Graph ODEs with positive irreducible mixing converge to one global consensus attractor, but HGODE uses hysteretic latent topology to permit stable connected or insulated phases.

A machine-rendered reading of the paper's core claim, the machinery that carries it, and where it could break.

Standard graph neural ODEs suffer from a monostability trap that forces all nodes toward the same state over long times because information leaks across the entire graph. The paper introduces Hysteresis Graph ODEs to couple node features with evolving topology through a learned pairwise force. This uses a double-well potential on edges and a bipolar gate to let the graph polarize into connected or disconnected phases continuously and differentiably. If true, this would let continuous-time graph models capture persistent structures like communities instead of always smoothing everything out.

Core claim

Graph ODEs with strictly positive irreducible mixing operators face an inherent monostability trap where the dynamics converge to a single global consensus attractor because information leakage is unavoidable in the long-time regime. HGODE couples feature evolution with a latent topological potential driven by a learned pairwise force. A double-well edge potential and bipolarized gate allow edge states to polarize into connected or insulated phases while preserving differentiability. Asymptotic analysis shows the collapse mechanism in standard models and the hysteretic behavior in the proposed dynamics.

What carries the argument

The double-well edge potential combined with a bipolarized gate, which models latent topology as a continuous phase transition between connected and insulated edge states.

If this is right

Standard Graph ODEs always collapse to a single global consensus attractor regardless of initial conditions.
HGODE supports multiple stable phases, allowing persistent local structures such as communities to remain distinct.
The hysteretic topology dynamics stay fully differentiable, enabling end-to-end gradient training on evolving graphs.
Empirical results on synthetic diagnostics and real benchmarks show the model can track coupled changes in topology and features.

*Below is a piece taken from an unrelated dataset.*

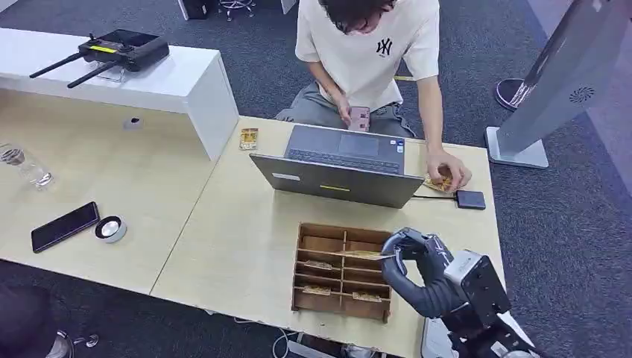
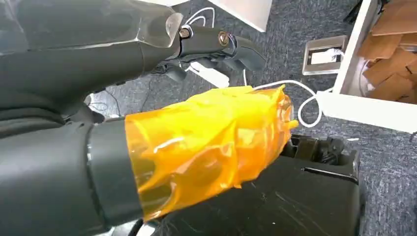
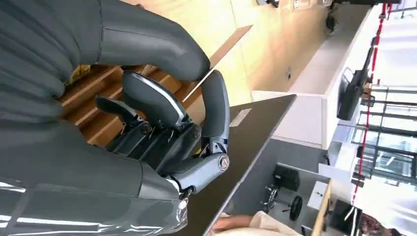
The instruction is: Pass the card to the sensor for recognition and then transmit it.
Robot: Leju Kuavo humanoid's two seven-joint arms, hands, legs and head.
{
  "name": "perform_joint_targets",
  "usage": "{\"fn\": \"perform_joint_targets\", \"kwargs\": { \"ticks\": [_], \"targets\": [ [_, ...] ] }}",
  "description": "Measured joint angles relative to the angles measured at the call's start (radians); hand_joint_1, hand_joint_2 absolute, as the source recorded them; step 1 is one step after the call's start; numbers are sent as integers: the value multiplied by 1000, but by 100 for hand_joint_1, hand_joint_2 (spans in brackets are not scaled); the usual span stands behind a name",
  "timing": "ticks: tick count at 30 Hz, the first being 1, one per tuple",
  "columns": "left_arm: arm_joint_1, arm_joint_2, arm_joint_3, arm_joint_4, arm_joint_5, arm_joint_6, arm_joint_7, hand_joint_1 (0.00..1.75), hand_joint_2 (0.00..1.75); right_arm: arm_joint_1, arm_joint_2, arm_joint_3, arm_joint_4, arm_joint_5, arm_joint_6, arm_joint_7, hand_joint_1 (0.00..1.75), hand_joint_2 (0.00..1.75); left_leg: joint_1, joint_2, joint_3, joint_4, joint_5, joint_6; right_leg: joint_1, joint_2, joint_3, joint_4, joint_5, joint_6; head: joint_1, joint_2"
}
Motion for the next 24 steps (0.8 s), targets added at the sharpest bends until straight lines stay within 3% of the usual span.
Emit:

Where Pith is reading between the lines

These are editorial extensions of the paper, not claims the author makes directly.

This mechanism could model real networks where communities form or dissolve based on node features over continuous time.
Similar double-well potentials might apply to other continuous dynamical systems on graphs to prevent unwanted global smoothing.
Testing on temporal graphs with known phase changes would check whether the learned force reproduces observed topology shifts.

Load-bearing premise

A learned pairwise force and double-well potential can be made to produce stable, differentiable phase transitions that capture real topology-feature coupling without introducing new instabilities.

What would settle it

Long-time simulations of HGODE on a two-community graph where inter-community edges remain insulated while intra-community edges stay connected, contrasted with standard Graph ODEs that force uniform connectivity.

Figures

Figures reproduced from arXiv: 2604.24293 by Jing Tang, Qinhan Hou.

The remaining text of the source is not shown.